Records excerpted from a collection:
────────────────────────────────────────
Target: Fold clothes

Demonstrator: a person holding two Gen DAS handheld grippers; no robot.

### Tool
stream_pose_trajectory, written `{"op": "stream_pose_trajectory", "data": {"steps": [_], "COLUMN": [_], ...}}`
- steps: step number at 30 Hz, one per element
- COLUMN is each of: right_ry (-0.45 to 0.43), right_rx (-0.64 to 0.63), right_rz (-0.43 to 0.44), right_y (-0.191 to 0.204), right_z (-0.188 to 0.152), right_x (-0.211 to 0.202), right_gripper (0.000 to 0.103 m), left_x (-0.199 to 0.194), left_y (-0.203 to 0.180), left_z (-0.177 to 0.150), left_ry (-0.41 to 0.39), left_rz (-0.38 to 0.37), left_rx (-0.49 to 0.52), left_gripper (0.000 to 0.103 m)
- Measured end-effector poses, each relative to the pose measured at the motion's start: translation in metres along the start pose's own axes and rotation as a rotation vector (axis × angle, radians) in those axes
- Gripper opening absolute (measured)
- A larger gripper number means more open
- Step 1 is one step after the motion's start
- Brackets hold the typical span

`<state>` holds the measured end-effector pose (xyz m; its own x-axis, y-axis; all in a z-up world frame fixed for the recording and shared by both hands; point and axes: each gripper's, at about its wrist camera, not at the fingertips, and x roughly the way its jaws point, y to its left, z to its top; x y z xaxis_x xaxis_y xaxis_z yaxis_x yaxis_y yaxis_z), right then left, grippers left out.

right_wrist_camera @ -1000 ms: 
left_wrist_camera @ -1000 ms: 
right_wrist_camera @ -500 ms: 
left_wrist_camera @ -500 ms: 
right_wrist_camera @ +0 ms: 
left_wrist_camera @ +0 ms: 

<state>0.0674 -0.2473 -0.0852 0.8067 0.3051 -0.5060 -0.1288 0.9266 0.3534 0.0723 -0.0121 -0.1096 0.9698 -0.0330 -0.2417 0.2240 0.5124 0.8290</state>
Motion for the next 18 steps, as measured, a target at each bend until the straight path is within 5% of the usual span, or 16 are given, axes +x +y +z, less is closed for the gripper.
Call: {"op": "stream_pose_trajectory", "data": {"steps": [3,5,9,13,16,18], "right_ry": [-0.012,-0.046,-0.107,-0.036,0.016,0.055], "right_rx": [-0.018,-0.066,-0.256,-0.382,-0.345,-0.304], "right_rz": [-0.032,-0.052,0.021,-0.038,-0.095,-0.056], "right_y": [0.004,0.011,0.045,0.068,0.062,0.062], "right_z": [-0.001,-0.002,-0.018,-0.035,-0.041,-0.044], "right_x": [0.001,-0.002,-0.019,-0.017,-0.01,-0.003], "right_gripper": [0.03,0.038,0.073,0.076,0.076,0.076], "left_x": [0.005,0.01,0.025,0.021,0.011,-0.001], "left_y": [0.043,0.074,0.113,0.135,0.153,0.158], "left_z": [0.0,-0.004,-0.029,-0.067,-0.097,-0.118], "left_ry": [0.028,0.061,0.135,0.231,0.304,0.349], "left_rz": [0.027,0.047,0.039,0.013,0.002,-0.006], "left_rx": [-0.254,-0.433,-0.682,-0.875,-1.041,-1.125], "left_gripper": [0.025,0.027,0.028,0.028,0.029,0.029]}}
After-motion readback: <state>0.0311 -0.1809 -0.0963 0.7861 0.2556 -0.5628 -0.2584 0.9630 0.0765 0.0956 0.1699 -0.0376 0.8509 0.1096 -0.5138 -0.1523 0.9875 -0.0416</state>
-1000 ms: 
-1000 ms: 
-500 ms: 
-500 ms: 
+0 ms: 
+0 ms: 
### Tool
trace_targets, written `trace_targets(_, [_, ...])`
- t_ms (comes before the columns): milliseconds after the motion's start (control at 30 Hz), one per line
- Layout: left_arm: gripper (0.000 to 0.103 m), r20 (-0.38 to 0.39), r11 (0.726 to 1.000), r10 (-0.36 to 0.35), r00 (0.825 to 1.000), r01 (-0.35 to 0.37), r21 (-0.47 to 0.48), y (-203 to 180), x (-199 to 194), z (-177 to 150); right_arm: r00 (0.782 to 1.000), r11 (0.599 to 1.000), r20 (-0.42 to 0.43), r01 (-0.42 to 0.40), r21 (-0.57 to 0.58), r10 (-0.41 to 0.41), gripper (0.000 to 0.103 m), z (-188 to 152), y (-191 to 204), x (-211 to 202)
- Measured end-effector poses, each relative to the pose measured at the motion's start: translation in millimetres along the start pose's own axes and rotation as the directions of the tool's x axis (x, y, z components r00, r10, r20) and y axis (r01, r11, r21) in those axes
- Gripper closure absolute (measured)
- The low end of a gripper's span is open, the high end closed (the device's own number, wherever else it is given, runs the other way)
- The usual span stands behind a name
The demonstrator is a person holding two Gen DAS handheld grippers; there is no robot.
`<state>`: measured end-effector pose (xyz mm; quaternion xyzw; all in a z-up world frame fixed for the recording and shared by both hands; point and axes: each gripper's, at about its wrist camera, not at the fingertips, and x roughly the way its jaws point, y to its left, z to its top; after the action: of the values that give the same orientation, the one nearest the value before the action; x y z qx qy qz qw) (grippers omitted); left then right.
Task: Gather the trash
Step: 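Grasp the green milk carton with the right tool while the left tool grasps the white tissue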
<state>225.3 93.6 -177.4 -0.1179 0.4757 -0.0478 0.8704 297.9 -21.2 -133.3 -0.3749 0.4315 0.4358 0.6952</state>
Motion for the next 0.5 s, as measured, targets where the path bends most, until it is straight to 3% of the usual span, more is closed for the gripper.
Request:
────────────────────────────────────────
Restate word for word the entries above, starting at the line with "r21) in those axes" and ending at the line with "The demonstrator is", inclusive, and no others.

Answer below —
- Measured end-effector poses, each relative to the pose measured at the motion's start: translation in millimetres along the start pose's own axes and rotation as the directions of the tool's x axis (x, y, z components r00, r10, r20) and y axis (r01, r11, r21) in those axes
- Gripper closure absolute (measured)
- The low end of a gripper's span is open, the high end closed (the device's own number, wherever else it is given, runs the other way)
- The usual span stands behind a name
The demonstrator is a person holding two Gen DAS handheld grippers; there is no robot.

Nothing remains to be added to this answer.